First bit of Linux trouble.. Any advice?

So… I had my first Linux goof. Ever since I created my ‘switching to Linux’ thread, I’ve been using Linux and loving it. A few speed bumps, but nothing I nor google couldn’t handle. Until today.

I started in Kubuntu, and recently switched to Manjaro wanting to get into Arch.

Everything worked fine until this morning, and I am not sure what happened.

Event 1:

I boot up my PC from sleeping, everything is fine for about 10-ish minutes. Then, I get thrown into this terminal. Not sure what the name of it is, but I have been in it before, and used it. No biggie. However, for some reason, my keyboard input is locked. It won’t accept anything. No shortcuts, no input… Wait 15 minutes, still nothing…

Event 2:

With keyboard input locked, I had to hard reset. Upon rebooting I get this:

(Something about a Display driver failing to load)

and boot is stuck on TLP loading.

Event 3:

Errr. This was outta my realm of knowledge, so I used the best tool a junior developer has at his disposal. I googled it.
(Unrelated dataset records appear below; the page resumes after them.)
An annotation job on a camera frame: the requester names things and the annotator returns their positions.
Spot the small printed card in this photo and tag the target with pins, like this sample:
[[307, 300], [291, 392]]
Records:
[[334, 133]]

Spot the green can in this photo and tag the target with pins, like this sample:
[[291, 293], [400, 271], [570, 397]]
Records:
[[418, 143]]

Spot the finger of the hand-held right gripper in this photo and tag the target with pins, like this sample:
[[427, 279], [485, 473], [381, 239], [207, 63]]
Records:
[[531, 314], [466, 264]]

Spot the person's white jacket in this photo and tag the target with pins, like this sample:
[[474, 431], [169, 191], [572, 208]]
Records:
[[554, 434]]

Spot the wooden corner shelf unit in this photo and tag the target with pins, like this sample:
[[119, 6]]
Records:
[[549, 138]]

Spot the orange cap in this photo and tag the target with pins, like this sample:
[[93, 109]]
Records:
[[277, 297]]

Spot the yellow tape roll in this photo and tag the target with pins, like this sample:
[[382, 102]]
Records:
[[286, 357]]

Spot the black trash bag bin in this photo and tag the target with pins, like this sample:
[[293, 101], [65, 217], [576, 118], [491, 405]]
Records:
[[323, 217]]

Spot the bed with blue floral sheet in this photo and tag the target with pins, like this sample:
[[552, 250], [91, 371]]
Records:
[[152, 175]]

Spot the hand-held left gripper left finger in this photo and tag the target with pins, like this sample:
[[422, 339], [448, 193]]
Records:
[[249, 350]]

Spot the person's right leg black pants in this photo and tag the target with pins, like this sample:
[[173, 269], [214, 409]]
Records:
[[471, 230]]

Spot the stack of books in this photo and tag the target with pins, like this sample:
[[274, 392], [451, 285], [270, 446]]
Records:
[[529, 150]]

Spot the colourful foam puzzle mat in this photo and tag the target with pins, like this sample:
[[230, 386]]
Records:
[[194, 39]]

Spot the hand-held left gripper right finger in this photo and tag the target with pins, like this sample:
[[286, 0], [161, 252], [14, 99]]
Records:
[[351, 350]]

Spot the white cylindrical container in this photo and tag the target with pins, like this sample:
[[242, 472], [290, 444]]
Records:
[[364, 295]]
Brought me to a forum which said to use this wonderful guide:

https://wiki.manjaro.org/index.php?title=Restore_the_GRUB_Bootloader

Event 4:

Everything on the guide worked fine. Altho I did have to do the efivarfs step-thing.

There were no errors (Aside for efi vars). No indication of anything being out of whack.

Event 5:

I exit live cd, and boot.

Expecting everything to run smoothly

And on boot I now get:

(Paraphrasing as I forget exactly)
error: Symbol lookup error: GRUB_EFI_NMAP or something.
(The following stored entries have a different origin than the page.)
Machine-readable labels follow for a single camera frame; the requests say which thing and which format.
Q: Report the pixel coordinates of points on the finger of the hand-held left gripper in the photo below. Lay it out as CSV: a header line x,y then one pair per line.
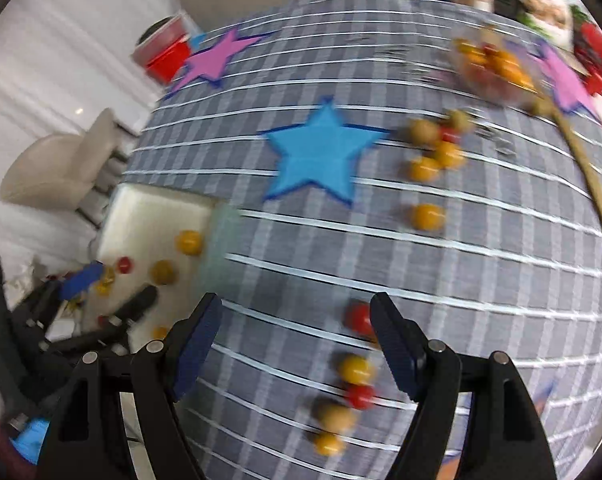
x,y
136,305
83,280

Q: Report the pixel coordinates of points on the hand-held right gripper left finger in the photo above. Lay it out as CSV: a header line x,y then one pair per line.
x,y
196,345

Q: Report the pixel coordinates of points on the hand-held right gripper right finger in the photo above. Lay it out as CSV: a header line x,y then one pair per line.
x,y
396,345

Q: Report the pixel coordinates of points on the white rectangular tray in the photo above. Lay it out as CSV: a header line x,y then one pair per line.
x,y
146,220

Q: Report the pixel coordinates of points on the beige chair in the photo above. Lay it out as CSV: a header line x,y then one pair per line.
x,y
56,170

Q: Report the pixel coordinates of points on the grey checked tablecloth with stars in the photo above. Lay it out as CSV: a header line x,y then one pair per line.
x,y
306,260

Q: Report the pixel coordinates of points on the red plastic bin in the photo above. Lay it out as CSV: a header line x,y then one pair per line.
x,y
168,57

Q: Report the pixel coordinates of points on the long curved wooden stick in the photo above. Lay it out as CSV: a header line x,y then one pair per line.
x,y
588,170

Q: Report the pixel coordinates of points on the clear plastic bowl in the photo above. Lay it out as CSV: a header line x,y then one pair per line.
x,y
463,77

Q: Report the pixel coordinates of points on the heap of mixed cherry tomatoes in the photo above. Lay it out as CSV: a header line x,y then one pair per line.
x,y
501,65

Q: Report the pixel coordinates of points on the red plastic stool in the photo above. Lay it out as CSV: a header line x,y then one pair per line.
x,y
601,85
Nothing will load. This error is displayed in white text, and asks me to hit a key to continue. Which brings me back to the grub selection screen.

Event 5:

Nothing on google about this nmap symbol lookup error. A similar error says to do the guide I followed once again.

I figured I must of borked the guide.

Event 6:

With no other alternatives, I follow the guide again. Only this time:

It now says /boot/efi does not seem like an efi boot or something.

So that is about it. I’ve learned quite a bit about Linux over the past months, but this realm is way outside of my expertise. Not sure what else to do.

What happened? Why? And what did I do wrong?

1 Like

@AnotherDev perhaps you can offer some additional assistance. The steps for manjaro are very similar to the ones in your debian 9 stretch guide.

@ASimpleRadio, can you get us the exact error message in full? There could be a couple of different things happening at once that may or may not be causal to your system locking up. BTW, were you in a GUI when you returned from sleep and what gui was it?

Unless you did something to precipitate it, that looks like a hardware error to me, either logical or physical disk corruption.

I would run a memtest, check SMART on your disk, etc, the usual hardware stuff.

No, it wasn’t a gui. It was the term you get into when hitting alt + ctrl + f2 (or something). It was locked.

The error is:

error: symbol `grub_efi_find_nmap_size’ not found.

I don’t think its hardware, as live CD works, and I can boot into another OS when adding its drive.

Hardware issue corrupted data on your disk, I mean. Also of course do a fsck.

I ran a fsck initially, nothing was found.

Its seems as tho, from whatever I did wrong, it corrupted something during troubleshooting. FSCK says it contains a bad magic number.

That’s unfortunate. Best course of action is probably to reinstall.

On an unrelated note /sarcasm/ does anybody know of any good ways to recover a /home/ that was arrogantly not installed on a separate partition?

Curious: Do you have any of your disks in a raid configuration?

Ahh corrupt superblock. There are ways to try to fix that, it’s backed up to a couple other blocks on the disk. But that really shouldn’t ever happen, like I said, it indicates either logical or physical disk corruption.

I would try to mount the disk from your liveCD, and then copy your data off to a USB flash drive.

2 Likes

No, I dont run my disks in Raid. I probably should, but none of the data I have is imperative.

Thanks for the help Ruffalo. Do you have any idea what could have caused this in the beginning? As I said, the first thing I ran was a FSCk. So whatever initially caused the problem is still unknown…

Noticed these after my last comment. With your error statement only one other person had a similar structure to this error message and it was indicating an issue with the initramfs so I think you guys are on the right track in this troubleshooting.

Like I said, my best guess is something caused either physical or logical disk corruption. Physical means your disk is bad, logical means something else caused bad data to be written; faulty RAM, insufficient cooling/voltage for the CPU, a power spike, sunspots, mercury occluding venus, could be any number of things. Hardware stuff.

Probably not the best way to learn, RAID adds complexity that can cause even more problems from simple mistakes. Having root and /home on different drives alone could cause some headaches. Really depends on where you are at on learning and what you want to achieve when it comes to RAID.